The Radium Girls

Kate Moore, Sourcebooks, 479 pages, $26.99. The young women sat in rows, heads bent, painting numbers on watch and clock faces with luminous paint. The numbers were so tiny, the workers needed a very fine brush to complete their work. They were shown how to pinch the bristles between their lips or teeth to get a superfine point for painting each number. But the paint that the workers were using in the first decades of the 20th century contained radium, a highly radioactive element.
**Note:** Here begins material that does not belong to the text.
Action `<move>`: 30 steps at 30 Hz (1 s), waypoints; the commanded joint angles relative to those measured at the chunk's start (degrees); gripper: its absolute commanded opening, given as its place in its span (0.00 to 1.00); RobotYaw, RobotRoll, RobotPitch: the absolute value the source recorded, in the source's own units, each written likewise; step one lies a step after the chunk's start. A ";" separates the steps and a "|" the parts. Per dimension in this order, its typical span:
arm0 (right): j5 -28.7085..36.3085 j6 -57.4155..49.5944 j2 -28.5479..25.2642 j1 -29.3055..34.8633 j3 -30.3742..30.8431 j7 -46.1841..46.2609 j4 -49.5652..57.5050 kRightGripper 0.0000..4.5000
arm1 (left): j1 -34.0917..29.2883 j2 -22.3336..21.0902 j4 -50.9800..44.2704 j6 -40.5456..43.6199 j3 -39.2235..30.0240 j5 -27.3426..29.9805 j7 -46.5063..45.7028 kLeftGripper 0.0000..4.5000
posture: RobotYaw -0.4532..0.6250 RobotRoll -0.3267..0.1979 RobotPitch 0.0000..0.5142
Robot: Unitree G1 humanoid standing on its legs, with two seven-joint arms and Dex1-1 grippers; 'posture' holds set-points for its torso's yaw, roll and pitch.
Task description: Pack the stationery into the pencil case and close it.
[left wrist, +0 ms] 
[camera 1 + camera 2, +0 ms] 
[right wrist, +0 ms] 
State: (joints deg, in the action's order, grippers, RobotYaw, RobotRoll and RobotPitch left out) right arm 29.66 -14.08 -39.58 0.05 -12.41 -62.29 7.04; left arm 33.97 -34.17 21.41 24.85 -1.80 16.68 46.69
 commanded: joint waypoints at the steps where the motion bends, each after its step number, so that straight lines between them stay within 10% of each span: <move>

Kate Moore honors the lives of the painters — as well as their horrifying deaths — in her compelling chronicle "The Radium Girls." The painters at the Radium Dial Co. and the Radium Luminous Materials Corp. were told repeatedly that radium wasn't dangerous, even though warnings about radioactivity had been trickling out since 1906. However, after other attempts failed, a determined group of sick women — knowing their days were numbered, they were dubbed "the Suicide Club" — took their case to the U.S. Supreme Court in 1939 and won against Radium Dial. Survivors would be compensated, and their death certificates would state their demise was workplace-related. By the time World War II broke out, and the demand for luminous dials jumped, "dial-painting was now the most feared occupation among young women," Moore writes in "The Radium Girls," and the government introduced new safety standards for those working with radium. A Manhattan Project scientist insisted that the same protections be offered to those working with an equally lethal substance, plutonium, because of them.